_YOUR INSTRUCTIONS_
The records that follow are to be reproduced exactly. Any pictures in them are left out.

※

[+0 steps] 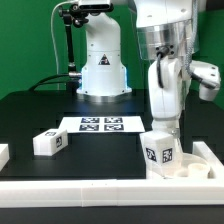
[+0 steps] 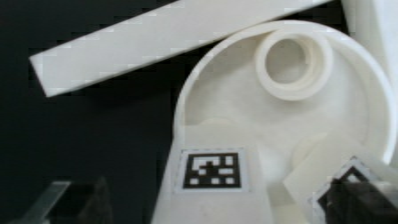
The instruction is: Assemble stool
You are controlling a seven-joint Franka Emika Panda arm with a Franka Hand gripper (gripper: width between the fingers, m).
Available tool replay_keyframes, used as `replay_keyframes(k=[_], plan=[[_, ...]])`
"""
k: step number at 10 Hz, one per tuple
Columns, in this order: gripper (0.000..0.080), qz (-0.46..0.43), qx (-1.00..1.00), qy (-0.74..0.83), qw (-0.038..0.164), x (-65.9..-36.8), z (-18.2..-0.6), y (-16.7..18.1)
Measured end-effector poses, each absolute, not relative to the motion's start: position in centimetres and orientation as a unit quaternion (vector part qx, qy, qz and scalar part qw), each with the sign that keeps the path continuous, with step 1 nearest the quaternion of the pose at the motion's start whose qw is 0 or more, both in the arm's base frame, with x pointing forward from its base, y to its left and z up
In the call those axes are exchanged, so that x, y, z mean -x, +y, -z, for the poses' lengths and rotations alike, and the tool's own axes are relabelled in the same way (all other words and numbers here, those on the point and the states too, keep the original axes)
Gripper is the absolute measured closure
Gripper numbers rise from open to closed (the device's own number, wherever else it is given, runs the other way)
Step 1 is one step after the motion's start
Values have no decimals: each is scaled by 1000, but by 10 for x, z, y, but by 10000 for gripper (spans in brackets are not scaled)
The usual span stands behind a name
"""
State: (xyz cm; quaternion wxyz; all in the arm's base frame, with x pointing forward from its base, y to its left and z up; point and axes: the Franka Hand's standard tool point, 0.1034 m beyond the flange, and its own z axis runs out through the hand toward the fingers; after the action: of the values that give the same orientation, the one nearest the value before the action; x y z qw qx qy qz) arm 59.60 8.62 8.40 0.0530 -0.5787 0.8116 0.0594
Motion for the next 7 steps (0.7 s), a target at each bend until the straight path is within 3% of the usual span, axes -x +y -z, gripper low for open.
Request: replay_keyframes(k=[4,7], plan=[[151,-55,614,784,74,-603,-110,90],[150,-51,658,748,74,-602,-106,90]])
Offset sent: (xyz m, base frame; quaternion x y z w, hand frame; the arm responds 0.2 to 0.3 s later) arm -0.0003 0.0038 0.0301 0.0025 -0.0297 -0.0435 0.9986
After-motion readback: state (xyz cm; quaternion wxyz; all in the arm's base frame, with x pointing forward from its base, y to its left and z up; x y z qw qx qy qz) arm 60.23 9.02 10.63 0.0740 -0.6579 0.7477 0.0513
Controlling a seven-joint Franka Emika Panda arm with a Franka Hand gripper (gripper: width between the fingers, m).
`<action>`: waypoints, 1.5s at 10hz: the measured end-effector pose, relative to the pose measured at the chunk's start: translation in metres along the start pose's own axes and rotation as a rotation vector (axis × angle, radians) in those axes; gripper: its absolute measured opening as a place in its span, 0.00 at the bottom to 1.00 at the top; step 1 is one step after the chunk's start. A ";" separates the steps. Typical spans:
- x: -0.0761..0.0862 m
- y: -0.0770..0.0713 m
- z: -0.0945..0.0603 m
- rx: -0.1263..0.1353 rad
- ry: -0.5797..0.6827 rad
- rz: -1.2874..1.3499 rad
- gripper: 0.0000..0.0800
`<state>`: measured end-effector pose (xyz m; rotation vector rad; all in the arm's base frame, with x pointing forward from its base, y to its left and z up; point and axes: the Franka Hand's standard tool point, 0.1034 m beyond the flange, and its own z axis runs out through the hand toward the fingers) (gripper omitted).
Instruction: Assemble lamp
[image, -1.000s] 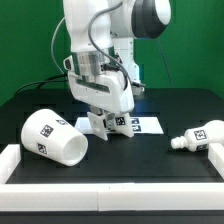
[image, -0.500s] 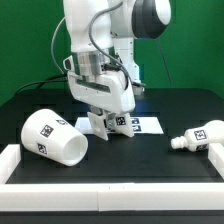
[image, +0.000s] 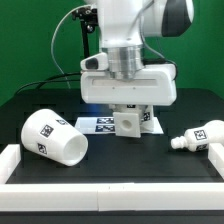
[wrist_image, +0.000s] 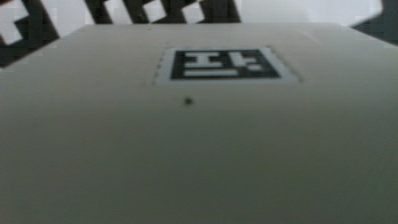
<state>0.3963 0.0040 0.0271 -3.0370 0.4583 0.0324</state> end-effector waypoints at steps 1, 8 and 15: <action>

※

_FINISHED EXERCISE_
[+0 steps] 
[+0 steps] 
The instruction is: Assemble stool
You are controlling a seven-joint Franka Emika Panda arm with a Franka Hand gripper (gripper: width between the fingers, m).
Available tool replay_keyframes, used as `replay_keyframes(k=[_], plan=[[_, ...]])`
"""
k: step number at 10 Hz, one per tuple
Columns, in this order: gripper (0.000..0.080), qz (-0.46..0.43), qx (-1.00..1.00), qy (-0.74..0.83), qw (-0.038..0.164), x (-65.9..-36.8), z (-18.2..-0.6), y (-16.7..18.1)
Measured end-effector poses, each absolute, not relative to the motion's start: position in centimetres and orientation as a unit quaternion (vector part qx, qy, qz and scalar part qw), each with the sign that keeps the path continuous, with step 1 nearest the quaternion of the pose at the motion's start whose qw is 0 or more, both in the arm's base frame, with x pointing forward from its base, y to its left and z up
In the call those axes are exchanged, so that x, y, z mean -x, +y, -z, for the poses' lengths and rotations alike, and the tool's own axes are relabelled in the same way (all other words and numbers here, those on the point and the states too, keep the original axes)
Gripper is the absolute measured closure
Gripper numbers rise from open to closed (the device's own number, wherever else it is given, runs the other way)
Step 1 is one step after the motion's start
Values have no decimals: each is scaled by 1000, but by 10 for x, z, y, but by 10000 for gripper (spans in brackets are not scaled)
The usual span stands behind a name
"""
State: (xyz cm; quaternion wxyz; all in the arm's base frame, with x pointing forward from its base, y to its left and z up; point and axes: the Franka Hand's standard tool point, 0.1034 m beyond the flange, and its own z axis runs out through the hand toward the fingers; after the action: of the values that give the same orientation, the one nearest the value before the action; x y z qw qx qy qz) arm 59.60 8.62 8.40 0.0530 -0.5787 0.8116 0.0594
Motion for the next 7 steps (0.7 s), a target at each bend until the straight path is within 3% of the usual span, axes -x +y -z, gripper low for open.
Request: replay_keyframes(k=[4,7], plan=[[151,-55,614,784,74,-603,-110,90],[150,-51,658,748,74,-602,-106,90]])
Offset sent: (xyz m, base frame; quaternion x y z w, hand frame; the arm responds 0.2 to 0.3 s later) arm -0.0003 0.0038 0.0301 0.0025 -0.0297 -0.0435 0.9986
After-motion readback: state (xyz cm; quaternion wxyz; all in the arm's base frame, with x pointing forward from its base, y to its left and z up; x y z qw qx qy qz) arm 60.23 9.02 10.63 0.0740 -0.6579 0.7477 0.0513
Controlling a seven-joint Franka Emika Panda arm with a Franka Hand gripper (gripper: width between the fingers, m).
`<action>`: waypoints, 1.5s at 10hz: the measured end-effector pose, relative to the pose measured at the chunk's start: translation in metres along the start pose's own axes and rotation as a rotation vector (axis × angle, radians) in those axes; gripper: its absolute measured opening as a place in its span, 0.00 at the bottom to 1.00 at the top; step 1 is one step after the chunk's start. A ";" separates the steps. Typical spans:
- x: -0.0761..0.0862 m
- y: -0.0770..0.0713 m
- z: -0.0945..0.0603 m
- rx: -0.1263..0.1353 rad
- ry: -0.5797..0.6827 rad
- rz: -1.2874..1.3499 rad
- gripper: 0.0000..0.0800
`<state>`: measured end-effector pose (xyz m; rotation vector rad; all in the arm's base frame, with x pointing forward from its base, y to its left and z up; point and axes: the Franka Hand's standard tool point, 0.1034 m beyond the flange, and its own z axis runs out through the hand toward the fingers) (gripper omitted).
Instruction: Assemble lamp
[image, -1.000s] 
[image, -0.500s] 
[image, +0.000s] 
[wrist_image, +0.000s] 
<state>0.3963 0.0040 0.0271 -3.0370 0.4583 0.0324</state> end-effector waypoints at steps 1, 8 and 15: <action>

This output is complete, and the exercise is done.